Kinetic Energy in central force motion My question is how can I get to know the velocity of a particle in a elliptical trajectory if a particle is affected by a potential

\begin{equation} U(r) = -\frac{k}{r} \end{equation}

I have a particle of mass $m$ moving under the action of $F(r) = -k/r^2$ for, obviously in correspondence with the gravitational force, $k > 0$. In a point called $P$ distant $a$ from the origin the velocity is $v_0 = \frac{k}{2ma}$ and the velocity in this instant is perpendicular to the position vector in $P$.
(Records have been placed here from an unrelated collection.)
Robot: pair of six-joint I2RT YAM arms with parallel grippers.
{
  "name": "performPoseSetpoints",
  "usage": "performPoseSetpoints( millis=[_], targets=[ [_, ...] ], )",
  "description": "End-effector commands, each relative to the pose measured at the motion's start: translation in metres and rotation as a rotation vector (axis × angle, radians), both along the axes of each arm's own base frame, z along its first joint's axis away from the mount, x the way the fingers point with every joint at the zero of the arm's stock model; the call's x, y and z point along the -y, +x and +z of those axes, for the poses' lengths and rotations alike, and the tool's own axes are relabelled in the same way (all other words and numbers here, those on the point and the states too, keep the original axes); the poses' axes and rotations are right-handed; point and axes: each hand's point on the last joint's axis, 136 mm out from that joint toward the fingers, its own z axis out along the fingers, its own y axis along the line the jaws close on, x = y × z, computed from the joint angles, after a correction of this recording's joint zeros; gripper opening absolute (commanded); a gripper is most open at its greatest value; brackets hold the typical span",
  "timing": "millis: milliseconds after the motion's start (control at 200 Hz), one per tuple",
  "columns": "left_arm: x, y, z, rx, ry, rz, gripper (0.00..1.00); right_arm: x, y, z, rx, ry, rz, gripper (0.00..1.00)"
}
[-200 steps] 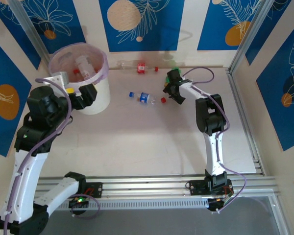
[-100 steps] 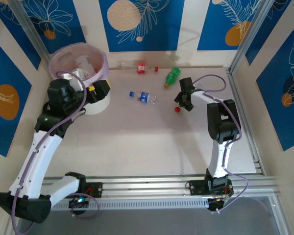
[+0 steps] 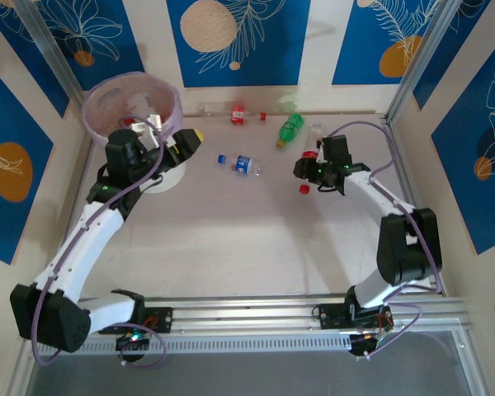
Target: Put the plastic bottles in the bin
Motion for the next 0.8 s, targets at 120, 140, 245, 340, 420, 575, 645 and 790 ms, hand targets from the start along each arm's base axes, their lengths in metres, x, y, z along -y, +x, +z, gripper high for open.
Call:
performPoseSetpoints(
  millis=[120, 140, 245, 340, 420, 575, 645, 790],
  targets=[
    [0.04, -0.006, 0.008, 0.039, -0.078, -0.111, 1.0, -0.09, -0.085, 0.05, 0.123, 0.246, 0.575, 0.45],
    [0.045, -0.007, 0.005, 0.036, -0.073, -0.121, 1.0, -0.093, -0.09, 0.052, 0.128, 0.264, 0.596, 0.45],
    [0.07, -0.009, -0.013, 0.008, -0.084, -0.169, 1.0, -0.105, -0.107, 0.063, 0.153, 0.321, 0.666, 0.44],
    [0.09, -0.011, -0.032, -0.02, -0.088, -0.194, 1.0, -0.114, -0.116, 0.072, 0.176, 0.351, 0.697, 0.44],
    [0.103, -0.011, -0.047, -0.048, -0.055, -0.209, 1.0, -0.122, -0.122, 0.081, 0.196, 0.373, 0.728, 0.44],
    [0.12, -0.008, -0.057, -0.074, -0.049, -0.227, 1.0, -0.132, -0.128, 0.083, 0.194, 0.353, 0.757, 0.44],
    [0.125, -0.007, -0.06, -0.082, -0.063, -0.231, 1.0, -0.134, -0.13, 0.084, 0.198, 0.351, 0.761, 0.44],
    [0.138, -0.011, -0.071, -0.122, -0.078, -0.259, 1.0, -0.137, -0.13, 0.083, 0.205, 0.356, 0.762, 0.44]
  ],
)
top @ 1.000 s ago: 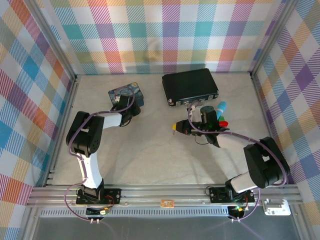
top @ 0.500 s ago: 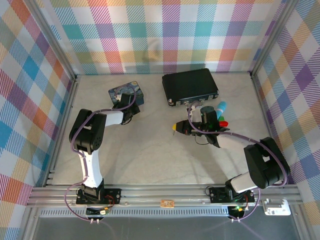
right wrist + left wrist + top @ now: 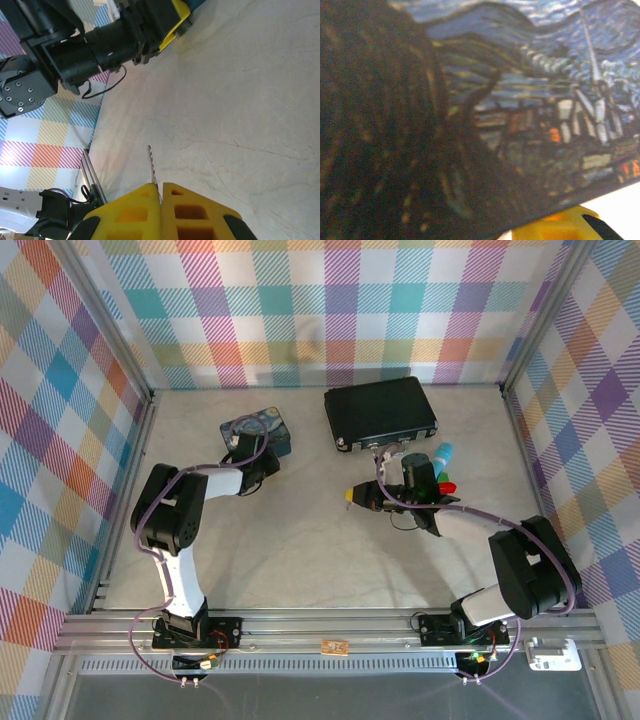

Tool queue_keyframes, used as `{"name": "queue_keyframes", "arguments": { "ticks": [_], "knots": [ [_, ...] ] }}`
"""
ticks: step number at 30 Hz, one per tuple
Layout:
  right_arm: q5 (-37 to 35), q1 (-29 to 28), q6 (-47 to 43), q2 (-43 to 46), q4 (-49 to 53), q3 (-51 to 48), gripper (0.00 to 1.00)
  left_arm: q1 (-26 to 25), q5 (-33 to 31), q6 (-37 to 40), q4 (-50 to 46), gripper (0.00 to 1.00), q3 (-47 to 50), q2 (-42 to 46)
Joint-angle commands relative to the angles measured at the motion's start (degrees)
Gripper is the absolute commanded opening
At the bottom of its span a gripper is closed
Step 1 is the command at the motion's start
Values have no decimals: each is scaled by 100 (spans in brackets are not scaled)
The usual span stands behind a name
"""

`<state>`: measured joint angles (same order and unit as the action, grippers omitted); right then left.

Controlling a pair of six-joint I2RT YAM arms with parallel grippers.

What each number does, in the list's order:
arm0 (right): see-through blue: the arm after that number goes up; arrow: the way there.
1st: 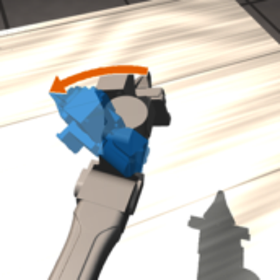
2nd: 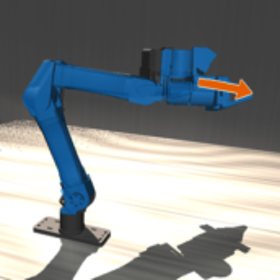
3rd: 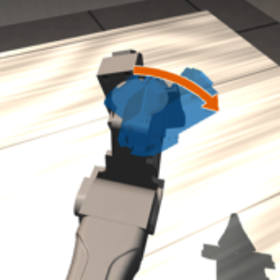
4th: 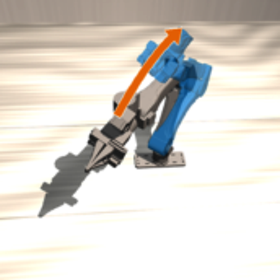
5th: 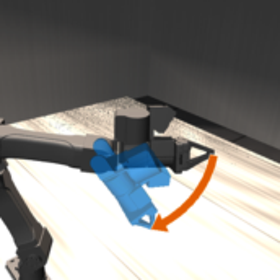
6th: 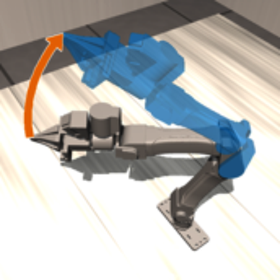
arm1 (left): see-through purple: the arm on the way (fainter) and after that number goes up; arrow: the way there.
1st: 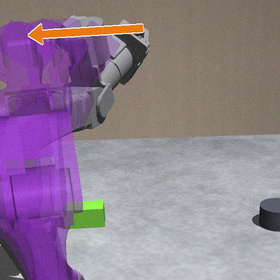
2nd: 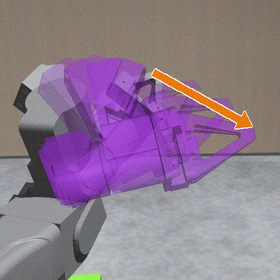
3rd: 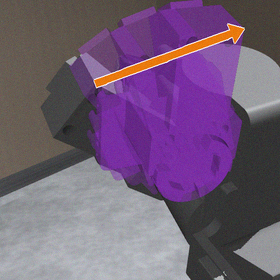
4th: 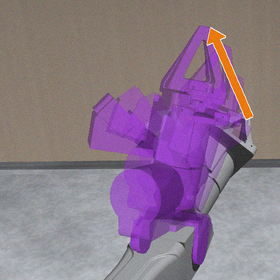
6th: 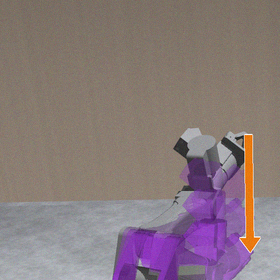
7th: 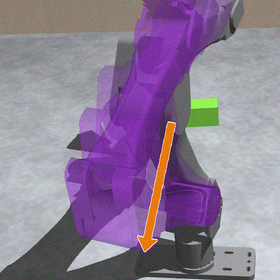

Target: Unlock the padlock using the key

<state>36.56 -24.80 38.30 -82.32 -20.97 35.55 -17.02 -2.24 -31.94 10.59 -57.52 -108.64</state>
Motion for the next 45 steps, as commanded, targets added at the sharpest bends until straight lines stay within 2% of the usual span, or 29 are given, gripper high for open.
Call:
{"name": "queue_keyframes", "arguments": {
  "ticks": [1, 5, 10, 15, 19, 25, 32, 37, 45],
  "knots": [
    [-65, -26, -35, 159, -135, -199, 0, -142, 295, -187, -155, 20, 539, 602],
    [-32, -38, 65, 142, -312, -327, 0, -255, 218, -305, -120, 24, 1218, 1102],
    [-32, -34, 11, 51, -332, -303, 0, -302, 276, -166, -20, 45, 1587, 1320],
    [-44, -34, 44, 1, -432, -305, 0, -305, 288, 179, 124, 51, 1628, 1321],
    [-84, -36, 48, 32, -478, -363, 0, -309, 189, 328, 609, 51, 1884, 1311],
    [-120, -34, -27, 118, -316, -353, 0, -303, 197, 579, 2105, 48, 2621, 1263],
    [-274, -38, 16, 138, -161, -329, 0, -295, 482, 879, 2663, 47, 2704, 920],
    [-285, -36, 106, 125, -198, -338, 0, -269, 662, 827, 2896, 35, 2683, 674],
    [-604, -34, 49, 138, 156, -230, 0, -276, 861, 573, 3096, 20, 2899, 924]
  ]
}}
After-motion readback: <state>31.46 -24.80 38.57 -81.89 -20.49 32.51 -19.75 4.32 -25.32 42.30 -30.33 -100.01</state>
I have found the effective potential

\begin{equation} U_{eff} = \frac{ka}{4r^2} - \frac{k}{r} \end{equation}

Using that the angular momentum of this system is a constant of the motion. Then, if you have that the total energy is also a constant of the motion because the force is independent of the time we can find $E$ using

\begin{equation} E = \frac{mv_0^2}{2} + U_{eff}(a) \end{equation}

But then my problem is that I get that the Kinetic Energy is the same both for the $r_{máx} = a$ and for the $r_{mín} = a/3$ the apsidal distances of this orbit. Is the assumption that $U_{eff}(r_{máx}) = U_{eff}(r_{mín})$ wrong ? I'm using this because of the Plot of the equation of the $U_{eff}$. We have two values that satisfy $U_{eff}(r) = -3k/4a = U_{eff}(a)$.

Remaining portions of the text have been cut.